Basic MEV-resistant dBFT model

This specification is an extension of the basic dBFT 2.0 model. Compared to the base model, MEV-resistant dBFT specification additionally includes:

  1. New message type CommitAck aimed to reflect an additional protocol message that should be sent by resource manager if at least M Commit messages were collected by the node (that confirms a.k.a. "PreBlock" final acceptance).
  2. New resource manager state commitAckSent aimed to reflect the additional phase of the protocol needed for consensus nodes to exchange some data that was not available at the time of the first commit. This RM state represents a consensus node state when it has sent these additional post-commit data but has not accepted the final block yet.
  3. New specification step RMSendCommitAck describing the transition between commitSent and commitAckSent phases of the protocol, or, which is the same, corresponding resource managers states. This step allows the resource manager to send CommitAck message if at least M valid Commit messages are collected.
  4. Adjusted behaviour of RMAcceptBlock step: block acceptance is possible iff the node has sent the CommitAck message and there are at least M CommitAck messages collected by the node.
  5. Adjusted behaviour of "faulty" resource managers: allow malicious nodes to send an CommitAck message via RMFaultySendCommitAck step.

It should be noted that, in comparison with the dBFT 2.0 protocol where the node is being locked in the commitSent state until the block acceptance, MEV-resistant dBFT does not allow to accept the block right after the commitSent state. However, it allows the node to move from commitSent phase further to the commitAckSent state and locks the node at this state until the block acceptance. No view change may be initiated or accepted by a node entered the commitAckSent state.

Here's the scheme of transitions between consensus node states for MEV-resistant dBFT algorithm:

Basic MEV-resistant dBFT model transitions scheme

Here you can find the specification file and the basic MEV-resistant dBFT TLC Model Checker launch configuration for the four "honest" consensus nodes scenario:

How to run/check the TLA⁺ specification

Prerequirements

  1. Download and install the TLA⁺ Toolbox following the official guide.
  2. Read the brief introduction to the TLA⁺ language and TLC Model Checker at the official site.
  3. Download and take a look at the TLA⁺ cheat sheet.
  4. For a proficient learning watch the TLA⁺ Video Course and read the Specifying Systems book.

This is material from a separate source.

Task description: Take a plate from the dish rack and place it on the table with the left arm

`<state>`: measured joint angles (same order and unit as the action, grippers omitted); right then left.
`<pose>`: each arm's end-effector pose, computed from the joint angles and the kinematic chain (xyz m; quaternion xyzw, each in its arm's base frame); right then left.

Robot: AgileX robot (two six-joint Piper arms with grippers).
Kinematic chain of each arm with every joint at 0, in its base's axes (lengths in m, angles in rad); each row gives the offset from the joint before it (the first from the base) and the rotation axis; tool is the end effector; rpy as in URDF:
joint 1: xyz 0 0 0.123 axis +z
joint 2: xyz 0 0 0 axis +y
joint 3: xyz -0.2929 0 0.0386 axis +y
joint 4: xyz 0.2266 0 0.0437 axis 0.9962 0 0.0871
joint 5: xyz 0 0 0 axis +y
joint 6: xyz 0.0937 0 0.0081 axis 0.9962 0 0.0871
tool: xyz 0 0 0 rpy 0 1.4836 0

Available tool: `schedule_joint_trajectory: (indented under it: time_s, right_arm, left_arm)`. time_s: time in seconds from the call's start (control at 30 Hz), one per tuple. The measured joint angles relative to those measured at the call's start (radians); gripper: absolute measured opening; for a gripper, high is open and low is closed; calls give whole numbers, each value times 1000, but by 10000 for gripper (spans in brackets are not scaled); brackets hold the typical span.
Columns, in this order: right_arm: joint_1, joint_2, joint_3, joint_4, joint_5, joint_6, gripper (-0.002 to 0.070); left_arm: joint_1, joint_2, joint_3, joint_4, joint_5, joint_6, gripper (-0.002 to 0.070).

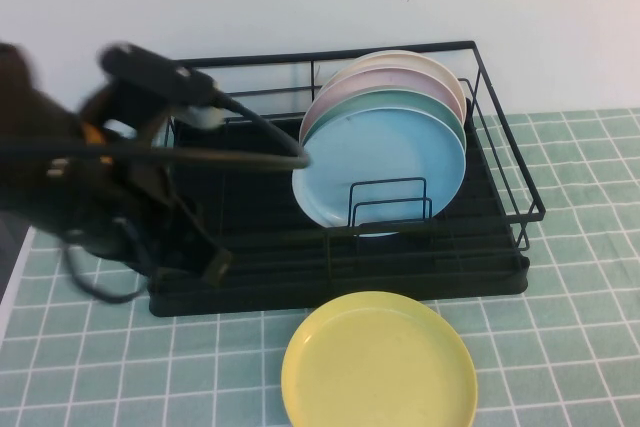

Running the TLC model checker

  1. Clone the repository.
  2. Open the TLA⁺ Toolbox, open new specification and provide path to the desired *.tla file that contains the specification description.
  3. Create the model named AllGoodModel in the TLA⁺ Toolbox.
  4. Copy the corresponding *___AllGoodModel.launch file to the *.toolbox folder. Reload/refresh the model in the TLA⁺ Toolbox.
  5. Open the Model Overview window in the TLA⁺ Toolbox and check that behaviour specification, declared constants, invariants and properties of the model are filled in with some values.
  6. Press Run TLC on the model button to start the model checking process and explore the progress in the Model Checkng Results window.

Model checking note

It should be noted that all TLA⁺ specifications provided in this repo can be perfectly checked with MaxView model constraint set to be 1 for the four-nodes network scenario. Larger MaxView values produces too many behaviours to be checked, so TLC Model Checker is likely to fail with OOM during the checking process. However, MaxView set to be 1 is enough to check the model liveness properties for the four-nodes scenario as there are two views to be checked in this case (0 and 1).